Our study has some limitations. First, at the onset of tachycardia, our cardiologist did not recognize that the patient had TTC. The tachycardia was initially misdiagnosed as sinus tachycardia and treated with a heart-rate-lowering medication, leading to the treatment delay. Secondly, the mechanism of TTC secondary to SSDH is still unclear. Thirdly, we did not assess the concentration of circulating catecholamines, and the relationship between TTC and the concentration of catecholamines is unclear. Fourthly, coronary angiography and ventricular angiography were not performed because the patient was in a critical condition. Fifthly, only two other cases were included in our review; more clinical studies should be conducted in the future.

Conclusion

This rare case broadens the symptom spectrum of SSDH and suggests that initial conservative treatment and close observation may be a viable option for SSDH presenting with TTC. However, urgent surgery may be a better option if the SSDH becomes progressively enlarged and causes compression of the spinal cord.

ICMJE Conflict of Interest Statement

The authors declare that there is no conflict of interest that could be perceived as prejudicing the impartiality of the research reported.

Funding

This work did not receive any specific grant from any funding agency in the public, commercial, or not-for-profit sector.

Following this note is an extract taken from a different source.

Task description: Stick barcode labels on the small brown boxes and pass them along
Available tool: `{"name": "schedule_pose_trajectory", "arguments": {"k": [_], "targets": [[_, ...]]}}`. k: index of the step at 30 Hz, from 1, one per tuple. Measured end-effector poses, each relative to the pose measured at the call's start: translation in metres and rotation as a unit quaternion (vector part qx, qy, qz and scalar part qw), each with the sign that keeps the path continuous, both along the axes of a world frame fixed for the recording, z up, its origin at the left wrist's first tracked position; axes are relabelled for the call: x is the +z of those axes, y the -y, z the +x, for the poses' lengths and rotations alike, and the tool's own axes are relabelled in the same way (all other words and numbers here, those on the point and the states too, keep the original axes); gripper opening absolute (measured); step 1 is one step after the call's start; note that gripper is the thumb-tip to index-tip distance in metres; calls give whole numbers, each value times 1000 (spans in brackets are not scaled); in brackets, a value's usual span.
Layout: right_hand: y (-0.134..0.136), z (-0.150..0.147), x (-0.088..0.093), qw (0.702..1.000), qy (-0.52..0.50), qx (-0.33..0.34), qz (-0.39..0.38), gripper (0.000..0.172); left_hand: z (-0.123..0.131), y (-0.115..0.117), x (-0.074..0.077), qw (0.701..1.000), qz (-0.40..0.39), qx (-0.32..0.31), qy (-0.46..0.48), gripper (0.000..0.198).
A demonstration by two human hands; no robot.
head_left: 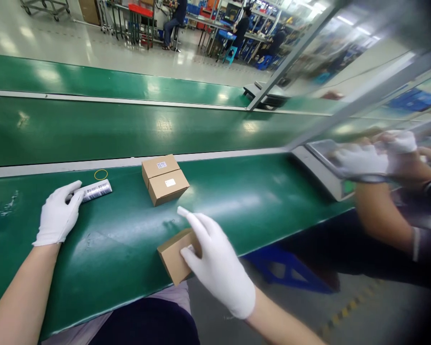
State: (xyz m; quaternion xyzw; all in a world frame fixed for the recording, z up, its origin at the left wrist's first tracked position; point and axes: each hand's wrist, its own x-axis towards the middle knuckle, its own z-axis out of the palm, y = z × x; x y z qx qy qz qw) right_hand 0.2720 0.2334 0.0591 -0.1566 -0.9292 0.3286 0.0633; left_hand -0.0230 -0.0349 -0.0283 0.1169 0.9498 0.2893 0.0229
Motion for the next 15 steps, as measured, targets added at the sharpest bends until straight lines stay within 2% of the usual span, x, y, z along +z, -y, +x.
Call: {"name": "schedule_pose_trajectory", "arguments": {"k": [3, 5, 7, 9, 12, 13, 15], "targets": [[-10, 11, -10, 992, -43, -111, 29, 84, 1, 0, 1, 1000, 7, -3, 4, 49], [-1, 19, -16, 980, -75, -177, 41, 80, 2, 0, 2, 1000, 13, -5, 9, 49], [24, 24, -23, 979, -69, -190, 38, 95, 3, 1, 3, 1000, 25, -8, 10, 49], [51, 24, -31, 985, -46, -164, 39, 110, 3, 1, 2, 999, 39, -8, 6, 49], [65, 20, -43, 984, -74, -153, 47, 104, 2, 1, -1, 998, 56, -1, 0, 50], [60, 19, -46, 981, -97, -169, 20, 102, 2, 1, -2, 998, 62, 0, 0, 50], [39, 18, -49, 957, -146, -219, -122, 100, 3, 2, -2, 997, 71, -1, 6, 51]]}}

Informed consent statement

Written informed consent was obtained from the patient’s legal guardian(s) for the publication of this case report and any accompanying images.

CARE Checklist (2016) statement

The authors have read the CARE Checklist (2016), and the manuscript was prepared and revised according to the CARE Checklist (2016).

Author contribution statement

All the authors contribute to this study conduction and design. Luo performed the literature review and wrote the article.